17. KAPITEL
In Hugo Hamlins Nachbarschaft kehrte Frieden ein. Wie sich auf dem gemeinsamen alljährlichen Mittsommerfest in Hugos Garten zeigte. Es gab Hering, Schnäpse und Tanz um den Maibaum. Gegen Abend wurden die kleineren Kinder ins Bett gesteckt und die größeren per iPad ruhig gehalten. Die Männer standen hinter dem Grill und tranken Rotwein, die Frauen nippten am Weißen und feuerten sie an. Manchmal ging es in Schweden recht vorhersehbar zu.
Während die Schnitzel und Maiskolben Farbe bekamen, unterhielt man sich auch über den verstorbenen Nachbarn. Die Gäste stimmten in Bezug auf alle Macken des seligen Broman so einhellig überein, dass Hugo die Geschichte mit der Mülltonne und all seinen kindischen Rachegelüsten zum Besten gab.
»So gesehen ein Glück, dass er gestorben ist. Sonst würde ich wohl heute noch am Küchentisch sitzen und vor mich hin grummeln.«
Das sorgte für allgemeine Erheiterung und löste eine für Hugo überraschend lebhafte Diskussion aus.
Die neuen Nachbarn, Alicia und André, hatten zwar Broman nie kennengelernt, doch der Volkswagenhändler André machte gleich mehrere Vorschläge, was man in den Tank von Bromans Auto hätte füllen können, um ihm das Leben so richtig schwer zu machen. Alicia arbeitete in der Psychiatrie und erzählte, welche Medikamente man Broman pulverisiert in den Kaffee hätte mischen können und mit welchen Auswirkungen. Ein paar davon waren ziemlich lustig.

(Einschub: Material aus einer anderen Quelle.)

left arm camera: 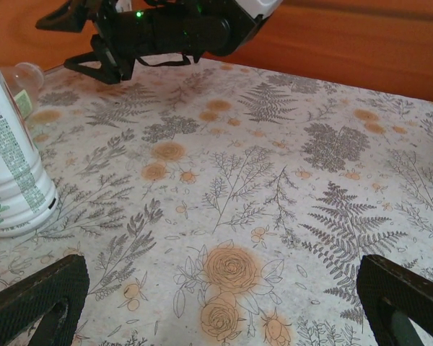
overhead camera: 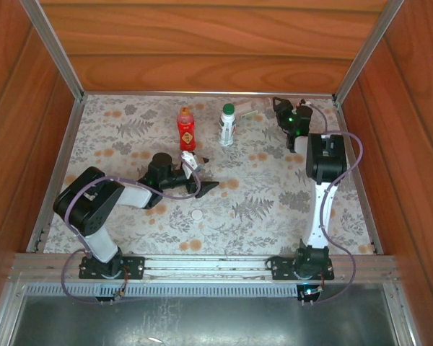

Hugos großer Bruder Malte und seine Karolin, die eigentlich in einer Seitenstraße etwas weiter weg wohnten, waren auch eingeladen. Das Ärztepaar konnte sich gerade noch zurückhalten, Alicia vor den Dosierungen zu warnen.
Der restliche Abend ging in diesem Geist weiter. Der Buchhändler Runesson griff zu literarischen Bezügen. Er fing mit dem Grafen von Monte Christo an, um danach zu Hamlet überzuleiten: Rache und Gegenrache, bis am Ende ein halbes Königshaus draufging.
Daraufhin wandte sich jemand an Gunilla Levander aus der Nummer acht, die Gemeindepfarrerin.
»Was meint die Bibel zum Thema Rache? Hätten wir Gottes Segen gehabt, wenn wir Broman wenigstens etwas Rohypnol in den Kaffee gerührt hätten?«
In nüchterner Verfassung war Gunilla Levander forsch, fröhlich und unkompliziert, aber nach Wein, Bier, Hering und Schnaps lief sie zu ganz neuer Form auf. Sie führte aus, einiges würde darauf hindeuten, dass Jesus Nein zu Rohypnol und all dem anderen gesagt hätte, doch diese Theorie stütze sich vor allem auf das Zeugnis des Matthäus, man solle die andere Wange hinhalten, wenn man eine Ohrfeige auf die rechte bekomme. Das mit der rechten
war ihr besonders wichtig. Das ließ sich nämlich auch so deuten, dass man nur Linkshändern verzeihen sollte, und die waren ja rar gesät. Denn man konnte jemandem wohl kaum mit der Rechten eine Klatsche auf die rechte Wange verpassen.
»Ich
bin Linkshänder«, sagte Buchhändler Runesson und erhob sein Weinglas.
»Matthäus hab ich noch nie gemocht«, sagte Gunilla Levander. »Und das Alte Testament ist bezüglich Broman ganz auf unserer Seite. Auge um Auge und Zahn und Zahn und all so was.«
»Nicht Auge um Auge!«, rief der Ophthalmologe.
In geradezu religiösem Eifer setzte nun ein Wettstreit der Ideen ein. Dem Sieger winkte ein Nachtimbiss um zwei Uhr (Würstchen mit Brot und Bier). Am Ende bedauerten alle, dass Broman nicht mehr unter den Lebenden weilte.